Being able to reconnect with the Nashville community so present for the earlier phase of her career buoyed Rose during those initial sessions and well into the pandemic uncertainty. She says that time spent touring — first all over the U.S., and later around the globe — in support of her first two albums left her feeling disconnected from her hometown and discouraged from making more music. Regrouping so easily with players she loved and respected helped temper those feelings.
“There’s been a lot of little moments where I realized, like, Nashville still has my back, you know?” she says. “For a long time, I felt very disjointed from Nashville. And now it’s an all-Nashville record. And it feels like I’m doing what worked for me to begin with and what I really enjoyed, and that’s being a part of this community and this scene.”
Among the highlights are the aforementioned opener “Carried Away,” a warm and layered song blanketed by a velvety, subtly swelling rhythm section that seems to melt into Rose’s vocal harmonies, which on this track recall Jenny Lewis or Erin Rae. “Modern Dancing” is deceptively peppy, pairing an elastic beat and chirpy keys with cutting lyrics like, “You know this city was built for the wrecking ball,” and, “No matter which way you play, it’s all secrets and lies.” “Blameless,” another older song, charts the complexity of a fraying relationship.
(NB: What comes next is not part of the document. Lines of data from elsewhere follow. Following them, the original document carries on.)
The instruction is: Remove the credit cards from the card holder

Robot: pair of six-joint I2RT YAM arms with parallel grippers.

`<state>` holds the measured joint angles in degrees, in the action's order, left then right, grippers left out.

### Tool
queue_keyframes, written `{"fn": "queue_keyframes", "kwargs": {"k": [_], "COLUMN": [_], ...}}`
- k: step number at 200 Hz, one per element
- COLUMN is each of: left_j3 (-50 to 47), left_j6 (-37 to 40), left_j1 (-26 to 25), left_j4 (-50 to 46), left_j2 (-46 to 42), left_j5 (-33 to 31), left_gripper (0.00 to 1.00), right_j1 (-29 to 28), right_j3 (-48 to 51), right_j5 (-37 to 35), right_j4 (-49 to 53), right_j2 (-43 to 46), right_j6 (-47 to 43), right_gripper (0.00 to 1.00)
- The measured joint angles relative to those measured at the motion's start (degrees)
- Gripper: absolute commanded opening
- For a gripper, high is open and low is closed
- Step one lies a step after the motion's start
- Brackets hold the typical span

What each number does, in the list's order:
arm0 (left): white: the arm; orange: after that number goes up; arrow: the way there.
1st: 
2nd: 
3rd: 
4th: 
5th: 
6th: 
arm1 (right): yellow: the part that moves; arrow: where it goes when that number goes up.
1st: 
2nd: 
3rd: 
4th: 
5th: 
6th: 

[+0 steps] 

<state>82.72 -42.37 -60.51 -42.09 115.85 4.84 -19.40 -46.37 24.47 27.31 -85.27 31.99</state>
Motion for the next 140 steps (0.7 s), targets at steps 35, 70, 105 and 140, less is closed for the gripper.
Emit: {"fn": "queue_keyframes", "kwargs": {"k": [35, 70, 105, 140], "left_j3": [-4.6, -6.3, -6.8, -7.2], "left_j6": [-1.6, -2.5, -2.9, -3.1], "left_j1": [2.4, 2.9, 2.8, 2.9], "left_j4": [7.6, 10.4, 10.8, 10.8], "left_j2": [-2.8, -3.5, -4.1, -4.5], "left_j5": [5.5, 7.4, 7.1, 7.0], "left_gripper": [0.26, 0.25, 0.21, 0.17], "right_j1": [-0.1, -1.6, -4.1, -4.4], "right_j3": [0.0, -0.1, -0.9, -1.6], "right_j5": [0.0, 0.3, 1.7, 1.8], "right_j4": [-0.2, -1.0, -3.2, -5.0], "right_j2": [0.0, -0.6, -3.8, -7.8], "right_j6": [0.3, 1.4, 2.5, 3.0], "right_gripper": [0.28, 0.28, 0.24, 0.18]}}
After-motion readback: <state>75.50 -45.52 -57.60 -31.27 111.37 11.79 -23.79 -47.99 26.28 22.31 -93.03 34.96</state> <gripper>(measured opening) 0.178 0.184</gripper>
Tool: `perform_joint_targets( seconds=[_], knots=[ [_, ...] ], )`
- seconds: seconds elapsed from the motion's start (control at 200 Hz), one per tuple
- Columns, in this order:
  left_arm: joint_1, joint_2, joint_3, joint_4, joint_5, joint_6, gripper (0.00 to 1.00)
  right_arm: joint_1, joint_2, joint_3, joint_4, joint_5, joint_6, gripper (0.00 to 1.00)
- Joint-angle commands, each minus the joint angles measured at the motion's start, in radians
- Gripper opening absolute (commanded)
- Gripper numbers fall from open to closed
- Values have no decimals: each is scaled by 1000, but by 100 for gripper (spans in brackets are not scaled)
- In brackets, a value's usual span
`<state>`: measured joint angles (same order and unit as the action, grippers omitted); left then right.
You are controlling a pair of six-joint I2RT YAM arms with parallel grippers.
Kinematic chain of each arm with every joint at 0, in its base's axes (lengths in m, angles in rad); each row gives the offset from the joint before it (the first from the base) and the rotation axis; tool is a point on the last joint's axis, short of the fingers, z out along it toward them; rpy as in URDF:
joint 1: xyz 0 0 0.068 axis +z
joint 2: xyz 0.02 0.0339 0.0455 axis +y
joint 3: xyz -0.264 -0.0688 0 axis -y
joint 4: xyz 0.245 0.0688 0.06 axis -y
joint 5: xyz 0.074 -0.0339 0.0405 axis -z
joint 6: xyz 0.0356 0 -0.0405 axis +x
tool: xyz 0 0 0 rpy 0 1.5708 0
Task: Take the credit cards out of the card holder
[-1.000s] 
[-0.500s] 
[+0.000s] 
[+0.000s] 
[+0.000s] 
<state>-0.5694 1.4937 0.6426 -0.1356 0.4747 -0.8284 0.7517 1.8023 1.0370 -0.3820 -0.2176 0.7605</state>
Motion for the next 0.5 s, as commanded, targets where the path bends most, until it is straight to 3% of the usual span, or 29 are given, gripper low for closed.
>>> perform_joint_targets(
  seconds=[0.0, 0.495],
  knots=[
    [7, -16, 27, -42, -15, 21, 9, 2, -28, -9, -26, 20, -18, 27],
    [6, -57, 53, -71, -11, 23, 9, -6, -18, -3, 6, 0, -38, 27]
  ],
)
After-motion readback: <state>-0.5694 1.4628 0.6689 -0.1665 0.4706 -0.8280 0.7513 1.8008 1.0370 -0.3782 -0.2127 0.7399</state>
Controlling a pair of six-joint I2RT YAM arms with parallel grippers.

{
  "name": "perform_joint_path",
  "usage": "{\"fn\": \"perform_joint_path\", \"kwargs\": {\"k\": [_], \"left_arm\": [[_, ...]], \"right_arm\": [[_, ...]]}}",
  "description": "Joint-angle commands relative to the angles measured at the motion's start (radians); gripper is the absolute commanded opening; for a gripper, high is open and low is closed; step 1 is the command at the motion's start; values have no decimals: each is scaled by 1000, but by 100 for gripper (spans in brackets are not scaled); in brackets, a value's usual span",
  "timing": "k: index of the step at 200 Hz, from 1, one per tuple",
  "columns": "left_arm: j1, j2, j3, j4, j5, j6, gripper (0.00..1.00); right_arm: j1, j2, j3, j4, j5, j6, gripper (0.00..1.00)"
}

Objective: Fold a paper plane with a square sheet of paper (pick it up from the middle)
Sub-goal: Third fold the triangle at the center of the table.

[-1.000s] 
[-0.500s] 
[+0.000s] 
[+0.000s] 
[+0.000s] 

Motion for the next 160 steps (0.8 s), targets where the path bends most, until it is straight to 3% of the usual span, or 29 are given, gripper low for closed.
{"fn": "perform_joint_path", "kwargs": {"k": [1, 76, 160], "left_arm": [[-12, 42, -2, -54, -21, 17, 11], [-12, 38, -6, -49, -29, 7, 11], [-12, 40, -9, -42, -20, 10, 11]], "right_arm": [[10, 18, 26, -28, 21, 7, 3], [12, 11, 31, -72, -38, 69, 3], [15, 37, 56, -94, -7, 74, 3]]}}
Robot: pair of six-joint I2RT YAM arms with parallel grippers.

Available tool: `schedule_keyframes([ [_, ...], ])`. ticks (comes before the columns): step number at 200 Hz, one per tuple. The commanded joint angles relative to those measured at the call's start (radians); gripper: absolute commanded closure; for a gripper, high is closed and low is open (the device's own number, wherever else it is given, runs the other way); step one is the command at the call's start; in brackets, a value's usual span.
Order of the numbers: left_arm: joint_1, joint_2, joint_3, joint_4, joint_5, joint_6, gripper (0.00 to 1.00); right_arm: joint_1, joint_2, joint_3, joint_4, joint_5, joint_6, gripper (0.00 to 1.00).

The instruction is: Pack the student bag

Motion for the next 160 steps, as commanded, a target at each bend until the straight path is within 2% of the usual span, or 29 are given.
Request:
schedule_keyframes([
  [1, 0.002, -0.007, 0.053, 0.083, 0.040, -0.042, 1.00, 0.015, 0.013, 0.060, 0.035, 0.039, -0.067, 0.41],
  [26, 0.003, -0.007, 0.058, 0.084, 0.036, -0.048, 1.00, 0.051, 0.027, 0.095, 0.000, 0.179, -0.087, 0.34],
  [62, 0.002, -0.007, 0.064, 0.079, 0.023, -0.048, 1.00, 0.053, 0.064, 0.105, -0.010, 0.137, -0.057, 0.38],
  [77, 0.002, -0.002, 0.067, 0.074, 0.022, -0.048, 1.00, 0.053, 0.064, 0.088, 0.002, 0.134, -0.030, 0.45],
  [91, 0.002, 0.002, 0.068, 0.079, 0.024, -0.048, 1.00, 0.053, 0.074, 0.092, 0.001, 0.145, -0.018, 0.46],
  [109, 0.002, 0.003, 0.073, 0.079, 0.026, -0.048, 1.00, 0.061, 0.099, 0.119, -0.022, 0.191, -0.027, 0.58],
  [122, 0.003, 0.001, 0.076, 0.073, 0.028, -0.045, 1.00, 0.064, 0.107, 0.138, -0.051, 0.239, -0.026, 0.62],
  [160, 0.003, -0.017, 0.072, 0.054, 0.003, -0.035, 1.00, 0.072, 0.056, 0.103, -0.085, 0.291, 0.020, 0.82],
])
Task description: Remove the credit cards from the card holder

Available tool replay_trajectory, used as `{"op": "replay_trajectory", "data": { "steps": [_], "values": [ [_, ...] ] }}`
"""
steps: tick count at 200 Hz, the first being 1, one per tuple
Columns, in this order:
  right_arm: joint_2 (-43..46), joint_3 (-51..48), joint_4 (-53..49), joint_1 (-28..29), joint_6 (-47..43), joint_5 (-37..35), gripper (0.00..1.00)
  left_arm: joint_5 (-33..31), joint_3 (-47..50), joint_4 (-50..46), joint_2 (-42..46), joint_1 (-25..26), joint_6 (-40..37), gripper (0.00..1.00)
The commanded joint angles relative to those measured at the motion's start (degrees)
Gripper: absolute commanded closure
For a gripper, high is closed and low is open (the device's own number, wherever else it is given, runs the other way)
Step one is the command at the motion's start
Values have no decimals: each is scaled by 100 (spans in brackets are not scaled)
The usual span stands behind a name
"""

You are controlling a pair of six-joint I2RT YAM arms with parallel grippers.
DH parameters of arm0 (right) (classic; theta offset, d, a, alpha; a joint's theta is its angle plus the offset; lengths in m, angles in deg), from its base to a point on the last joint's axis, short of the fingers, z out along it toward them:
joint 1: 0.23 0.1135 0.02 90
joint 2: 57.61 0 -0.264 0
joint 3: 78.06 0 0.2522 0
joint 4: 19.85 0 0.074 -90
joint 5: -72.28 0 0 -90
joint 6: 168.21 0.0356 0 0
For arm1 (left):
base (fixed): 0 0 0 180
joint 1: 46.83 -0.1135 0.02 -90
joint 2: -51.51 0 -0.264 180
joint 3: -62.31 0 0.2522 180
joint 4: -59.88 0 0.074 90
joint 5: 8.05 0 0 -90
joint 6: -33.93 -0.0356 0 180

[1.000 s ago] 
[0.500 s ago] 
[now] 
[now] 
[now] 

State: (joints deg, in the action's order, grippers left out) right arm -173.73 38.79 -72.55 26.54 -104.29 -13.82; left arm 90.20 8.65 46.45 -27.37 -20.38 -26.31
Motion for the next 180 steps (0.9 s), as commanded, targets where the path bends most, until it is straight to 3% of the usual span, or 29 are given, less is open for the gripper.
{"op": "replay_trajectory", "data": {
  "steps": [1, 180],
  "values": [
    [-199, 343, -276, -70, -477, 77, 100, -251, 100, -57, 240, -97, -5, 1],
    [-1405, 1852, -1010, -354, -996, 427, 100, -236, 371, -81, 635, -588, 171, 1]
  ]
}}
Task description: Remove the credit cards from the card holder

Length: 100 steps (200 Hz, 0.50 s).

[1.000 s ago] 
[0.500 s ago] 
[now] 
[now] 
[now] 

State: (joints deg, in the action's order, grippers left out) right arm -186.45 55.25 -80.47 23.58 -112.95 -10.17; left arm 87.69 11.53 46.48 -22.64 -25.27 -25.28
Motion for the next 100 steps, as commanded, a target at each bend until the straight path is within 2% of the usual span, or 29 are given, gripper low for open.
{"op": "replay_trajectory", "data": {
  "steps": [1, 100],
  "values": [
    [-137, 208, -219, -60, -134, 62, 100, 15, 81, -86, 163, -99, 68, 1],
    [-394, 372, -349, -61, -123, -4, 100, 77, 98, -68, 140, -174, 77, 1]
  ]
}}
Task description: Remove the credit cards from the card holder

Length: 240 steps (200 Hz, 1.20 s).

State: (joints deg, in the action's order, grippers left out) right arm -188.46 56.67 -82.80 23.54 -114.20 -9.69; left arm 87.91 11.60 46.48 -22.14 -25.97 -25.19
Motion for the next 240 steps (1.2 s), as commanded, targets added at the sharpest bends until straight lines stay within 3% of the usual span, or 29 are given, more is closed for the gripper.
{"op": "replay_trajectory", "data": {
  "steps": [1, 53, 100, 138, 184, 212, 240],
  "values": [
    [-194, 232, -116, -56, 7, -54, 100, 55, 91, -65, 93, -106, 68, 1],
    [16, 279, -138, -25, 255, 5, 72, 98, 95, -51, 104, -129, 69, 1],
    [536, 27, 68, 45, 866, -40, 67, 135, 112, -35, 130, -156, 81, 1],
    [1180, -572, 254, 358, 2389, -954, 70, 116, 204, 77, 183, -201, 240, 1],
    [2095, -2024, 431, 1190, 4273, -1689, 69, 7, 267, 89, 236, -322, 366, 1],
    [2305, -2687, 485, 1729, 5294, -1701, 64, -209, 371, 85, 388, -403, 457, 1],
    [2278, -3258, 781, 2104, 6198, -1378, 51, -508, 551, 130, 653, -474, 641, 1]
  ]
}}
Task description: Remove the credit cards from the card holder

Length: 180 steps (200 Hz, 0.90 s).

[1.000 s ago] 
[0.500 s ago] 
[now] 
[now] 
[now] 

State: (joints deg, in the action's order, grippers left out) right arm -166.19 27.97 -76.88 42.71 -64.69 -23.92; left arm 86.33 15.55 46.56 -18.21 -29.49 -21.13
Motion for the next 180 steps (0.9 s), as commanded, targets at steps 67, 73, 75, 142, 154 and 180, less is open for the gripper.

Of its origin, Rose says: “The only way I could explain that one is to go to a bar with you and talk to you about, like, the last 12 years. But it is sort of an anchor for the emotional journey of the record. And I love that it’s one of the country songs on the record.”

Cazimi takes its name from an astrological term describing the phenomenon of a planet being within one degree of the sun. When Rose was workshopping album titles, she explains, Cazimi was the only choice that “everyone hated.” Once again, Rose, who spoke earlier in our conversation of the power of using mantras, chose her intuition over the opinions of others.
“It was a title that just really kept sticking,” she says. “I had all these other ones. And I was like, ‘That’s cool. That’s fine.’ But like we were saying, with the idea of mantras or words to follow, ‘cazimi’ always felt like this really positive light for me to hold onto. We’ve had five huge cazimis in the eight months since this record really began taking shape, like the day we finished mixing and the day we signed a deal. It just kept happening.”
Cazimi closes with a full-circle moment: a new take on “Only Lies,” which appeared as a bonus track on the 10th anniversary reissue of Own Side Now. This version trades the moody slow-burn of the original for urgent, poppy heartland rock, projecting a sense of momentum that one can only hope means Rose has more music to share down the road. It’s also one final reminder of the spirit of freedom and experimentation that drove Rose while making the LP.
“This record doesn’t have to be what I think I’ve worried about in the past,” she says. “It doesn’t have to be this holy, perfectly put-together, understandable thing. It hops all over the place. And it’s more like something I did make for me, because I’ve been kind of being pushed into making something for other people for a minute, and it just did not work. At some point I asked Jordan, ‘What are people going to think of it?’ And he said, ‘This is the most “you” thing you’ve ever made. It’s just that nobody knows who you are.’ Who we are is never perfect, but it’s nice to feel like you didn’t compromise who you are.”